=== Extracted data ===

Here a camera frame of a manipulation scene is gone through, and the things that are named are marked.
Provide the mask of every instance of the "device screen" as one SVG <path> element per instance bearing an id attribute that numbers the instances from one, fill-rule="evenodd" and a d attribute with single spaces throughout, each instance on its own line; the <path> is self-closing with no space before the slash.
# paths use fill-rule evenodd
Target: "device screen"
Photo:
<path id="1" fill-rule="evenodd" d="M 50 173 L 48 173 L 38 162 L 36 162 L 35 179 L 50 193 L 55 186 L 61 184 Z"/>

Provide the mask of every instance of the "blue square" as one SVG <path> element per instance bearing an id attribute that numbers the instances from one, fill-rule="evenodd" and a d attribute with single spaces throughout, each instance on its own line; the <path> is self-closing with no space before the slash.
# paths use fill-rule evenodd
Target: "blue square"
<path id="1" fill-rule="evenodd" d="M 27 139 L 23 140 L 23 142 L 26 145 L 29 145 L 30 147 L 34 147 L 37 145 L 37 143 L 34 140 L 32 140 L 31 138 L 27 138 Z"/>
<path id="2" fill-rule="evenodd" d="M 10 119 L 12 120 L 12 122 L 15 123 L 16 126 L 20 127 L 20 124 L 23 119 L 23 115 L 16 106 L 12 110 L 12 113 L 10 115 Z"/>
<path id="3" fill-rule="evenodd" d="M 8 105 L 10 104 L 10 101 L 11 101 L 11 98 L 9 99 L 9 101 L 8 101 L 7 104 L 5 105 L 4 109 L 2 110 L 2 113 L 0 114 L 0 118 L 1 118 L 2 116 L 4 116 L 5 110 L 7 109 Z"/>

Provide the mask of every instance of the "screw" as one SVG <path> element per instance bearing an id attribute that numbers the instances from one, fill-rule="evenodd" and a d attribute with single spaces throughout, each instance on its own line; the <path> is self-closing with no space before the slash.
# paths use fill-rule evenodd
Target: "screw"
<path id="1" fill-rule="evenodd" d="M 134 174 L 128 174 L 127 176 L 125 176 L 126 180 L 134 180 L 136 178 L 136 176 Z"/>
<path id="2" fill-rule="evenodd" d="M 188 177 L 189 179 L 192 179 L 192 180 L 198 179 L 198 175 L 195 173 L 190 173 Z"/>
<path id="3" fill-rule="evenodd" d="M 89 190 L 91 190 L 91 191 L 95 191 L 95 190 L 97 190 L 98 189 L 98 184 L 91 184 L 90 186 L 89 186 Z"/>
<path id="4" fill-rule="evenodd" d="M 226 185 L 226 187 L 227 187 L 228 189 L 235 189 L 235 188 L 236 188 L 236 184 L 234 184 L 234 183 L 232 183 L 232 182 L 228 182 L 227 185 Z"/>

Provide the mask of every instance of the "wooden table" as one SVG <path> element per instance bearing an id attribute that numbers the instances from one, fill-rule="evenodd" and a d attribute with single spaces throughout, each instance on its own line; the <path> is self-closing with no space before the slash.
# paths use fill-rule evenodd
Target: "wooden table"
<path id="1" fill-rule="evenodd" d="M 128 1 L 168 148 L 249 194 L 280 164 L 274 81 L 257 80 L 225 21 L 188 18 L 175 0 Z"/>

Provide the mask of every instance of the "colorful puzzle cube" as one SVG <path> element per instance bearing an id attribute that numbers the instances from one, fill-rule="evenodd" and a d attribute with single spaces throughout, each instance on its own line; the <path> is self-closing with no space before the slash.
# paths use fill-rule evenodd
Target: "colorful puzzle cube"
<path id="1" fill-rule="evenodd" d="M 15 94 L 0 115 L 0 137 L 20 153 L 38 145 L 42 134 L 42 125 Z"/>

===

• **What you will do**:
Could you give the records again, exactly as they appear?

• **Task answer**:
Here a camera frame of a manipulation scene is gone through, and the things that are named are marked.
Provide the mask of every instance of the "device screen" as one SVG <path> element per instance bearing an id attribute that numbers the instances from one, fill-rule="evenodd" and a d attribute with single spaces throughout, each instance on its own line; the <path> is self-closing with no space before the slash.
# paths use fill-rule evenodd
Target: "device screen"
Photo:
<path id="1" fill-rule="evenodd" d="M 50 173 L 48 173 L 38 162 L 36 162 L 35 179 L 50 193 L 55 186 L 61 184 Z"/>

Provide the mask of every instance of the "blue square" as one SVG <path> element per instance bearing an id attribute that numbers the instances from one, fill-rule="evenodd" and a d attribute with single spaces throughout, each instance on its own line; the <path> is self-closing with no space before the slash.
# paths use fill-rule evenodd
Target: "blue square"
<path id="1" fill-rule="evenodd" d="M 27 139 L 23 140 L 23 142 L 26 145 L 29 145 L 30 147 L 34 147 L 37 145 L 37 143 L 34 140 L 32 140 L 31 138 L 27 138 Z"/>
<path id="2" fill-rule="evenodd" d="M 10 119 L 12 120 L 12 122 L 15 123 L 16 126 L 20 127 L 20 124 L 23 119 L 23 115 L 16 106 L 12 110 L 12 113 L 10 115 Z"/>
<path id="3" fill-rule="evenodd" d="M 8 105 L 10 104 L 10 101 L 11 101 L 11 98 L 9 99 L 9 101 L 8 101 L 7 104 L 5 105 L 4 109 L 2 110 L 2 113 L 0 114 L 0 118 L 1 118 L 2 116 L 4 116 L 5 110 L 7 109 Z"/>

Provide the mask of every instance of the "screw" as one SVG <path> element per instance bearing an id attribute that numbers the instances from one, fill-rule="evenodd" and a d attribute with single spaces throughout, each instance on its own line; the <path> is self-closing with no space before the slash.
# paths use fill-rule evenodd
Target: "screw"
<path id="1" fill-rule="evenodd" d="M 134 174 L 128 174 L 127 176 L 125 176 L 126 180 L 134 180 L 136 178 L 136 176 Z"/>
<path id="2" fill-rule="evenodd" d="M 188 177 L 189 179 L 192 179 L 192 180 L 198 179 L 198 175 L 195 173 L 190 173 Z"/>
<path id="3" fill-rule="evenodd" d="M 89 190 L 91 190 L 91 191 L 95 191 L 95 190 L 97 190 L 98 189 L 98 184 L 91 184 L 90 186 L 89 186 Z"/>
<path id="4" fill-rule="evenodd" d="M 226 185 L 226 187 L 227 187 L 228 189 L 235 189 L 235 188 L 236 188 L 236 184 L 234 184 L 234 183 L 232 183 L 232 182 L 228 182 L 227 185 Z"/>

Provide the mask of every instance of the "wooden table" as one SVG <path> element per instance bearing an id attribute that numbers the instances from one, fill-rule="evenodd" and a d attribute with single spaces throughout, each instance on its own line; the <path> is self-closing with no space before the slash.
# paths use fill-rule evenodd
Target: "wooden table"
<path id="1" fill-rule="evenodd" d="M 128 1 L 168 148 L 249 194 L 280 164 L 274 81 L 257 80 L 225 21 L 188 18 L 175 0 Z"/>

Provide the mask of every instance of the "colorful puzzle cube" as one SVG <path> element per instance bearing an id attribute that numbers the instances from one, fill-rule="evenodd" and a d attribute with single spaces throughout, each instance on its own line; the <path> is self-closing with no space before the slash.
# paths use fill-rule evenodd
Target: "colorful puzzle cube"
<path id="1" fill-rule="evenodd" d="M 15 94 L 0 115 L 0 137 L 20 153 L 38 145 L 42 134 L 42 125 Z"/>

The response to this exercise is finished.